Translating Nonverbal Behaviour in Literature: With Pai-tzu as An Example
Abstract
Nonverbal behavior plays an important role in literary work but receives little attention in literary translation. Different use of linguistic devices by translators in representing nonverbal behavior of the source text would portray different images of characters. This paper, taking Chinese writer Shen Congwen’s short story Pai-tzu as an example, compares the translation of nonverbal behavior in its two English versions (by Ching Ti and Hsu Kai-yu). It firstly reviews definition and category of nonverbal behavior by scholars in diverse fields, as well as related theories in literature and translation. It then compares the two versions in dealing with the paralanguage and kinesics of the two characters, and explores how the differences between them lead to different features of the characters.

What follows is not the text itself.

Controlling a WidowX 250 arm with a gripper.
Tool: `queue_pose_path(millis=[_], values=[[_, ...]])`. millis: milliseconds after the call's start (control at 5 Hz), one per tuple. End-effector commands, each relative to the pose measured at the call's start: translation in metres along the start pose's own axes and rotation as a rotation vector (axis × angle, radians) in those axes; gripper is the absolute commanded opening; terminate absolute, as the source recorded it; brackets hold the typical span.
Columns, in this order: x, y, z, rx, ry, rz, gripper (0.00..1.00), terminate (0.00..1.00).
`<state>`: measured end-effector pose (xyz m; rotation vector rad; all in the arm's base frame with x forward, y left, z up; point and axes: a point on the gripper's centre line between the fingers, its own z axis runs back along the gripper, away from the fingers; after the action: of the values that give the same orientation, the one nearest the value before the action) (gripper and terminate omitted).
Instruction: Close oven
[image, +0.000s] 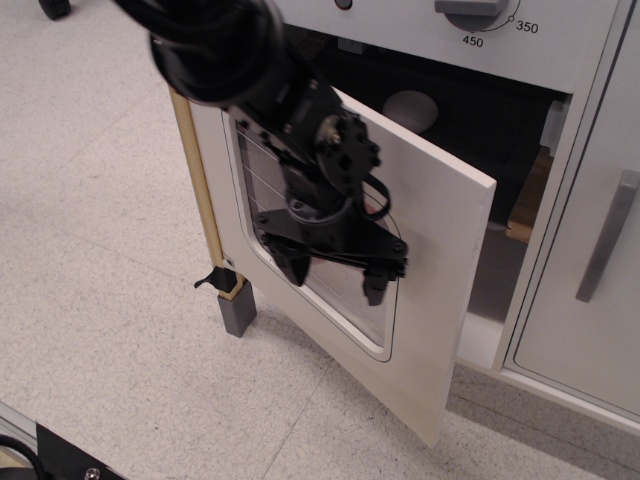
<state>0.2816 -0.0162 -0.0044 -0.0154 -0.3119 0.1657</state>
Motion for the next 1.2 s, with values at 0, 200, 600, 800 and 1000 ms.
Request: queue_pose_path(millis=[0,200,600,800,1000], values=[[0.037,-0.032,0.003,-0.055,-0.080,-0.015,1.00,0.00],[0.050,-0.044,-0.001,-0.056,-0.094,0.012,1.00,0.00],[0.082,-0.060,-0.013,-0.006,-0.209,0.065,1.00,0.00],[0.094,-0.060,-0.016,-0.002,-0.240,0.091,1.00,0.00],[0.102,-0.060,-0.017,-0.002,-0.249,0.111,1.00,0.00]])
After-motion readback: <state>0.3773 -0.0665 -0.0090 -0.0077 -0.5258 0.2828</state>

This paper comes to the following conclusion: Ching’s version, by the choice of material or behavioral process and illocutionary verbs indicating voice quality, shapes a louder and more dynamic image of the woman, in contrast with a static image in Hsu’s version; the image Pai-tzu is vividly portrayed by Hsu due to the use of marked vocabulary and addition of chronemics and proxemics elements, in contrast with core vocabulary and word omission in Ching’s version; in dealing with body parts as agent metonyms, Ching’s version is closer to the style of the original due to the choice of agent metonyms and material process, while Hsu opts for mental process with human agent.